Después, se abandonó a otro de sus hermosos silencios y volvió a mirar por la ventana. Hubiera detenido el tiempo para poder disfrutar de aquella imagen robada para siempre, la viva imagen del desconsuelo, pero de una belleza indiscutible, de una hermosura virginal. Con el pelo ligeramente alborotado y las mejillas arreboladas, Sara se humedecía los labios pasándose de un lado a otro suavemente la lengua, aleteaba levemente la nariz inspirando fuerte, con el objetivo de evitar hacer pucheros, disipar aquellas lágrimas, y acallar aquella insignificancia que le atormentaba, parpadeaba lentamente como si cada vez que lo hiciera activara el obturador de la cámara de sus recuerdos; instantáneas que en ese caso hubiera querido que se velaran, y así poder aplacar la corajina interior que apenas era capaz de contener. Finalmente, se llevó el pelo con los dedos tras su oreja derecha, en un gracioso gesto inconsciente que repetía continuamente, y luego colocó su mano sobre la mía que estaba sobre la mesa, como si después de haberse abandonado a su silencio volviese a necesitar sentirme cerca, quizá reclamando consuelo, como una niña desamparada.
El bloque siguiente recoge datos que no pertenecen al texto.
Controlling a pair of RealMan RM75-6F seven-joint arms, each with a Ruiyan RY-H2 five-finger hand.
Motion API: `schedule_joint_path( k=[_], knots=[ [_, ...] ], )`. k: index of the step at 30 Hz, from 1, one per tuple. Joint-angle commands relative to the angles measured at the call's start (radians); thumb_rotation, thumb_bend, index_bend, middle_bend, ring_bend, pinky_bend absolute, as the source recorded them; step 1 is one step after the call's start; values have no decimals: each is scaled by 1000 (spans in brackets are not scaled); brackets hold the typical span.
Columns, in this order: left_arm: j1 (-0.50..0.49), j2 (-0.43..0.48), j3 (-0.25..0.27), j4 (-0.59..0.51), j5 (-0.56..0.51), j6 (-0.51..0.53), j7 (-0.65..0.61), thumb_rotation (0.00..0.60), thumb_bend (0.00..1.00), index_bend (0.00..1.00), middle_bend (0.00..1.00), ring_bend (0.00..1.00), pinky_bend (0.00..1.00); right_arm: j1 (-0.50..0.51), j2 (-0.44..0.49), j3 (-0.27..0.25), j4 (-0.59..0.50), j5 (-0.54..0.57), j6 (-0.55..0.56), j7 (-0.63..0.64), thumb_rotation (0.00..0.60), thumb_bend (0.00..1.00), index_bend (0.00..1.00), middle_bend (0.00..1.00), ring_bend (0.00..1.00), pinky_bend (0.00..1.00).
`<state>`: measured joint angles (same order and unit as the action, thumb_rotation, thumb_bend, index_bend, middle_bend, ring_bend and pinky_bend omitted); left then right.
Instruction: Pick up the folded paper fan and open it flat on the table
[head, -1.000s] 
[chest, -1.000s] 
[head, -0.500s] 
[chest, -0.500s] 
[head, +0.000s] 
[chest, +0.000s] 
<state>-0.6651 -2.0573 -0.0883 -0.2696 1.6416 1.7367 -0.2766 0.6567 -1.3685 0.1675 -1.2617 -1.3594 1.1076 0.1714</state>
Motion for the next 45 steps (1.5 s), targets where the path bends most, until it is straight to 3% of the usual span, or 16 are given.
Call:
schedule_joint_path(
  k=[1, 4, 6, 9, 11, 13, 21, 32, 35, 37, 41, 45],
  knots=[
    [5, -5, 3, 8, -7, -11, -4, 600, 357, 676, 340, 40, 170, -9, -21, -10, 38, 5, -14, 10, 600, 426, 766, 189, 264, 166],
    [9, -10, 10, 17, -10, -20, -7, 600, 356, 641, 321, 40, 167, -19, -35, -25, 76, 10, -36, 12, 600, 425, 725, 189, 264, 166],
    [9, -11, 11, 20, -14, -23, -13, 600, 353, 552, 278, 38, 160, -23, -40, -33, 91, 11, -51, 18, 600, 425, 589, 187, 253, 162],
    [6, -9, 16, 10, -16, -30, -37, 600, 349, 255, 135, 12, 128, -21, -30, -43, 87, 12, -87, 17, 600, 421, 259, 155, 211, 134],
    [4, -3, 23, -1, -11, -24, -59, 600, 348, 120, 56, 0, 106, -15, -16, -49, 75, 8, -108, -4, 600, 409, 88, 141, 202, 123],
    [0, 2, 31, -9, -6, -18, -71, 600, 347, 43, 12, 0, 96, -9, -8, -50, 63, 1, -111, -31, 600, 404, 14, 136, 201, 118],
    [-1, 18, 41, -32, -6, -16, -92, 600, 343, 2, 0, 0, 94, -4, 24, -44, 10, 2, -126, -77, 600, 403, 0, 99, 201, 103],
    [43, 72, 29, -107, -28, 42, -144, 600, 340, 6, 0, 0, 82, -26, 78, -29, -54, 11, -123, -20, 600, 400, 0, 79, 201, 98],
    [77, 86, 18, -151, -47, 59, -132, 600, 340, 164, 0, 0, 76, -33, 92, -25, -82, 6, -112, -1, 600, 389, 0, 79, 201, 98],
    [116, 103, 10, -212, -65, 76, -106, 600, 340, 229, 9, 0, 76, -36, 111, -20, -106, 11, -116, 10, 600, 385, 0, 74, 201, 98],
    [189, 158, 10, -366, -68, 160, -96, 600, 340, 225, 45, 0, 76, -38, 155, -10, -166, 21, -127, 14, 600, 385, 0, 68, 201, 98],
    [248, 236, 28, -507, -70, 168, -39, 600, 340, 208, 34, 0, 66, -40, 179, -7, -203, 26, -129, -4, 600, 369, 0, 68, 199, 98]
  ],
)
Yo la retiré enseguida, y le enjugué una de aquellas lágrimas, acariciándole suavemente el rostro, dejando descansar finalmente mi mano sobre su mejilla durante unos instantes.
–Volveremos otro día –dije sonriéndole–.
Ella no fue capaz de devolverme esa sonrisa, pero descansó su mirada triste y melancólica sobre la mía para decirme con ella, que ya sabía que yo estaba allí, que siempre estaría allí, en aquella cafetería junto a Villa Borghese, esperando a que regresara de sus silencios para beberme sus lágrimas.
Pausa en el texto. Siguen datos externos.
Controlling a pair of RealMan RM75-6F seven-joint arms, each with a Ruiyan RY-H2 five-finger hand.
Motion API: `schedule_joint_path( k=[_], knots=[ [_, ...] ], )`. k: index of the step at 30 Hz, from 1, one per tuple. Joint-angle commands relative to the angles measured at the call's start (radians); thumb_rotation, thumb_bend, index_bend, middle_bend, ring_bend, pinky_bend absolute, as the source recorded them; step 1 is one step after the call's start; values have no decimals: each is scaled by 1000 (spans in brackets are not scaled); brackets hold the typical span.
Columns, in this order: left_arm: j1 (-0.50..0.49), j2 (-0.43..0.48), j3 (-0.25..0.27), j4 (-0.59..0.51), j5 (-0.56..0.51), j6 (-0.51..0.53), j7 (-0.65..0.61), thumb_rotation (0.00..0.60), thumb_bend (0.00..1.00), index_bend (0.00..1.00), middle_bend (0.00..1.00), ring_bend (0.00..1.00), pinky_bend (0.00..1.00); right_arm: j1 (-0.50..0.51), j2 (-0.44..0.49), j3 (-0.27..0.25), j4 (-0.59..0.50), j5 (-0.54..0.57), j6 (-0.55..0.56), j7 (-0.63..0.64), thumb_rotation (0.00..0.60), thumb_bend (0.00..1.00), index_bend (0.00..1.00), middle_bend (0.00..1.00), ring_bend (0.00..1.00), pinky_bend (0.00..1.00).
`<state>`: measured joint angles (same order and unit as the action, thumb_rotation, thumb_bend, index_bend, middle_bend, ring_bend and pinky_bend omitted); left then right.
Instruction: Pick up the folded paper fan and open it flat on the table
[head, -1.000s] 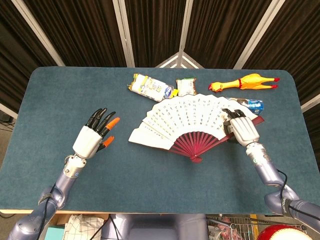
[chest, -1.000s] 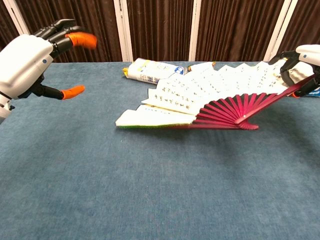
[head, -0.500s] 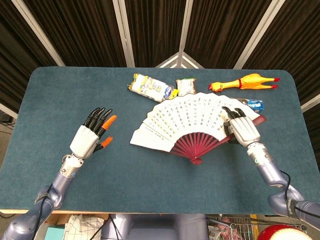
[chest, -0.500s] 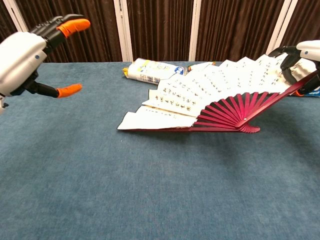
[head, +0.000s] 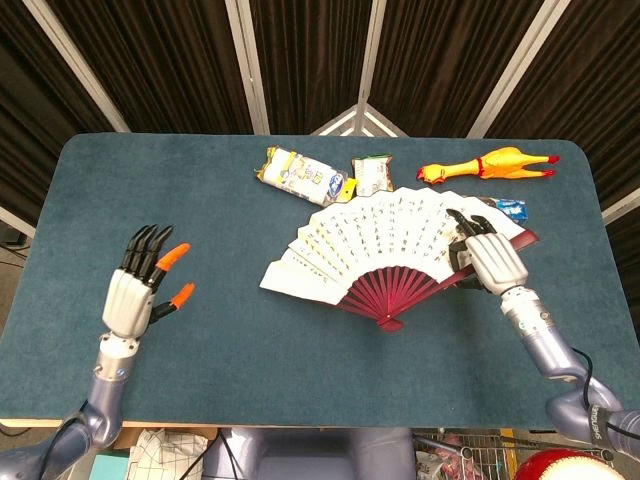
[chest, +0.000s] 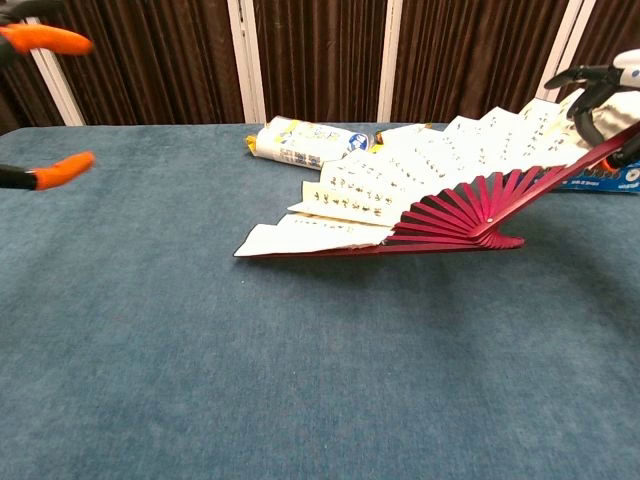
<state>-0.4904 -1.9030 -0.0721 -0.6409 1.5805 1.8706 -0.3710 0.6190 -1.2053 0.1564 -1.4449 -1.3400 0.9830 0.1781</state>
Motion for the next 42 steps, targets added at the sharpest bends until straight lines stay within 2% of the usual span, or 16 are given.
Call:
schedule_joint_path(
  k=[1, 8, 11, 16, 24, 31, 35, 39, 42],
  knots=[
    [87, 104, 17, -173, -13, 25, 75, 600, 340, 208, 32, 0, 66, -1, 21, 4, -29, 12, -11, -18, 600, 362, 0, 67, 194, 97],
    [173, 272, 30, -456, -103, -96, 193, 600, 339, 266, 43, 0, 67, 0, 54, 17, -87, 88, -46, -76, 600, 322, 0, 45, 155, 76],
    [191, 318, 21, -528, -136, -145, 197, 600, 339, 262, 42, 0, 66, -9, 58, 25, -103, 102, -31, -75, 600, 322, 0, 45, 155, 76],
    [196, 346, 14, -559, -137, -185, 224, 600, 340, 261, 40, 0, 66, -30, 51, 34, -95, 107, -8, -29, 600, 323, 0, 45, 155, 76],
    [202, 342, -6, -558, -131, -217, 225, 600, 339, 228, 32, 0, 67, -26, 70, 34, -70, 120, -67, 23, 600, 322, 0, 56, 155, 76],
    [211, 341, -24, -556, -123, -221, 214, 600, 340, 225, 29, 0, 67, -30, 123, 19, -75, 132, -111, 7, 600, 322, 0, 57, 155, 76],
    [212, 339, -29, -554, -125, -230, 211, 600, 340, 225, 28, 0, 67, -42, 137, 15, -99, 105, -82, 0, 600, 321, 0, 57, 161, 76],
    [213, 335, -34, -550, -123, -241, 213, 600, 340, 225, 25, 0, 67, -68, 128, 24, -125, 44, -14, 78, 600, 322, 0, 57, 165, 76],
    [216, 333, -38, -549, -120, -244, 215, 600, 340, 225, 25, 0, 66, -83, 103, 33, -104, 7, 39, 144, 600, 322, 0, 57, 165, 76]
  ],
)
        –¿En qué piensas? –me preguntó sacándome de mis recuerdos–.
        –En Roma, y en la extraordinaria belleza de tus silencios. –Sara me miró emocionada, se abrazó a mí, apoyó su cabeza en mi pecho y no dijo nada. Así permanecimos un buen rato rodeados del bullicio de la abigarrada multitud que visitaba el museo, amparados por otro de sus maravillosos silencios en el que, volviendo a poner mi mano sobre su mejilla enjugué una sentida y furtiva lágrima, como en aquella cafetería junto a Villa Borghese.